Restate each of the lines given below, word for word.

********************

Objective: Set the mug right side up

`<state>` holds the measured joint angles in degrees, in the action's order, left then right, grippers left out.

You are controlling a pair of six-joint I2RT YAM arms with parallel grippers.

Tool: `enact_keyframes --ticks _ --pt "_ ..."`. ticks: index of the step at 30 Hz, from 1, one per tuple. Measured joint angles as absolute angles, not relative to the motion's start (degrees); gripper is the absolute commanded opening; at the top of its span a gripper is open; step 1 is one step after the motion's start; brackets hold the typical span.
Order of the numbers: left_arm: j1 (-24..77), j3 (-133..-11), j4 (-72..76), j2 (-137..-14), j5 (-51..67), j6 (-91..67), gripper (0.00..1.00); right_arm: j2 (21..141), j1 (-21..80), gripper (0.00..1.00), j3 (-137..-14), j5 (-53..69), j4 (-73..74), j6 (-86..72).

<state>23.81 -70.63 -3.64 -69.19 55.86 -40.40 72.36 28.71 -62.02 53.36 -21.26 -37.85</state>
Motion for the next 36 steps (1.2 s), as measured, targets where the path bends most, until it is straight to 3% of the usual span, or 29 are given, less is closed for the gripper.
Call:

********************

▸ **Solution to this problem**
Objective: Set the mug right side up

`<state>` holds the measured joint angles in degrees, in the action's order, left then right, grippers left out.

You are controlling a pair of six-joint I2RT YAM arms with parallel grippers.

Tool: `enact_keyframes --ticks _ --pt "_ ..."`. ticks: index of the step at 30 Hz, from 1, one per tuple. Measured joint angles as absolute angles, not relative to the motion's start (degrees); gripper is the absolute commanded opening; at the top of its span a gripper is open; step 1 is one step after the motion's start; brackets hold the typical span.
Order of the numbers: left_arm: j1 (-24..77), j3 (-133..-11), j4 (-72..76), j2 (-137..-14), j5 (-51..67), j6 (-91..67), gripper (0.00..1.00); right_arm: j2 (21..141), j1 (-21..80), gripper (0.00..1.00), j3 (-137..-14), j5 (-53..69), j4 (-73..74), j6 (-86..72).

<state>23.81 -70.63 -3.64 -69.19 55.86 -40.40 72.36 28.71 -62.02 53.36 -21.26 -37.85</state>
Motion for the next 36 steps (1.2 s), as measured, targets where the path bends most, until it is straight to 3% of the usual span, or 29 are given, less is closed for the gripper.
Call:

The exercise has been answered, and the work is done.